Glazed Japanese Beef-and-Scallion Rolls
- ACTIVE: 20 MIN
- TOTAL TIME:
- SERVINGS: 6 first-course servings
This delicious riff on the Japanese beef-and-scallion rolls called negimaki uses many of the primary ingredients in Japanese cuisine: miso, soy sauce, ginger and mirin. That combination of savory-earthy notes (a flavor the Japanese refer to as umami), saltiness and sweetness defines much of Japanese cooking. Sake, of course, pairs extremely well with all of these flavors.
- 6 thin asparagus spears
- 6 large scallions
- About 1 teaspoon Asian sesame oil, for coating
- 6 thin slices of beef tenderloin, about 2 ounces each, very lightly pounded to a 1/8-inch thickness
- Freshly ground pepper
- 2 tablespoons red miso
- 2 tablespoons soy sauce
- 2 tablespoons mirin
- 2 tablespoons sugar
- 1 tablespoon finely grated fresh ginger
- Vegetable oil, for brushing
- In a small skillet of boiling water, blanch the asparagus until bright green, about 1 minute. Using a slotted spoon, transfer the asparagus to a plate and pat dry. Add the scallions to the skillet and blanch until bright green, about 45 seconds; transfer to the plate and pat dry. Lightly season the vegetables with salt and lightly coat with sesame oil.
- Set a slice of beef on a work surface and season with salt and pepper. Arrange an asparagus stalk and a scallion lengthwise on the meat; trim them flush with the meat. Roll up the meat around the asparagus and scallion and secure with a toothpick. Repeat with the remaining slices of beef, asparagus and scallions.
- In a small bowl, mix the miso with the soy sauce, mirin, sugar and ginger. Put the beef rolls in a shallow baking dish and coat generously with the miso mixture. Let stand for 20 minutes.

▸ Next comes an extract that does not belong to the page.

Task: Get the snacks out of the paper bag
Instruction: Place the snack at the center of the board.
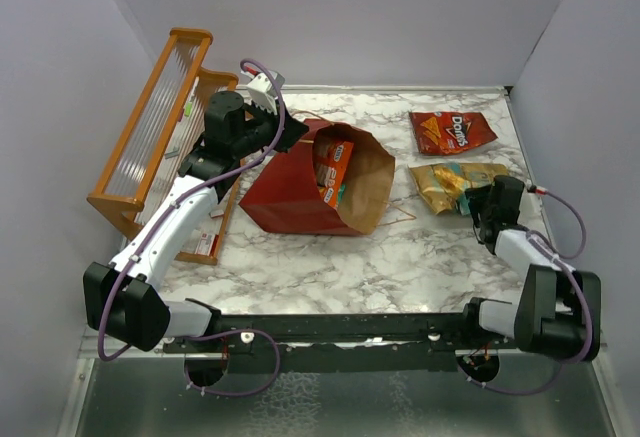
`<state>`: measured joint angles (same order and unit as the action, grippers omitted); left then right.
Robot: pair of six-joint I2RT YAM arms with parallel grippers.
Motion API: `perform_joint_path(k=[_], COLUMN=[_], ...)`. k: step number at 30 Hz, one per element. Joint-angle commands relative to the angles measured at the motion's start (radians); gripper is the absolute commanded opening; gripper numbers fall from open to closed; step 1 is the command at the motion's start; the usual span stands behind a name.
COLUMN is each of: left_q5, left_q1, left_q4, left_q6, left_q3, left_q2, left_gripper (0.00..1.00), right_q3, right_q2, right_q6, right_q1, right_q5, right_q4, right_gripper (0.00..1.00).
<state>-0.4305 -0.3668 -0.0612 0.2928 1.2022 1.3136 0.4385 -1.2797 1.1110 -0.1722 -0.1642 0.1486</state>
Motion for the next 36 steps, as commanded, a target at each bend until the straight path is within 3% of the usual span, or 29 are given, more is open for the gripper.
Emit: perform_joint_path(k=[1, 7, 15, 20, 24, 29, 36], left_q5=[0.0, -0.003, 0.001, 0.011, 0.019, 0.008, 0.022], left_q1=[0.001, -0.004, -0.005, -0.003, -0.004, -0.003, -0.003], left_q4=[0.012, 0.017, 0.005, -0.002, -0.001, -0.002, -0.007], left_q6=[-0.003, 0.0, -0.005, -0.013, -0.016, -0.013, -0.023], left_q3=[0.02, 0.018, 0.026, 0.029, 0.025, 0.029, 0.029], left_q2=[-0.007, -0.005, -0.008, -0.009, -0.018, -0.017, -0.024], left_gripper=[0.0, 0.0, 0.0, 0.0, 0.0, 0.0, 0.0], right_q3=[0.006, 0.057, 0.323, 0.324, 0.314, 0.233, 0.101], right_q2=[0.135, 0.217, 0.245, 0.228, 0.212, 0.182, 0.023], right_q6=[-0.079, -0.148, -0.318, -0.438, -0.414, -0.43, -0.367], right_q1=[-0.01, -0.012, -0.007, 0.0, 0.0, 0.0, 0.0], right_q5=[-0.116, -0.138, -0.004, 0.286, 0.317, 0.322, 0.473], right_q4=[-0.26, -0.417, -0.591, -0.386, -0.405, -0.29, -0.151], right_gripper=[0.59, 0.66, 0.69, 0.69, 0.69, 0.69, 0.69])
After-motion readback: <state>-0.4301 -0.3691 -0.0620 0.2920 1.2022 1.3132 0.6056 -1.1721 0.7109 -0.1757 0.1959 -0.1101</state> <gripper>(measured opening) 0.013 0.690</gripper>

- Heat a grill pan over high heat. Lightly brush the pan with vegetable oil. Add the beef-and-scallion rolls and cook over high heat until nicely charred all over, about 1 minute per side. Transfer to a cutting board and remove the toothpicks. Slice each roll on the diagonal 1 1/2 inches thick. Arrange the slices on a platter, cut sides up, and serve right away.
In terms of wine, look for a white that has some of the same earthiness and broad, round flavors. One good choice is a white Rhône; another option would be a Savennières.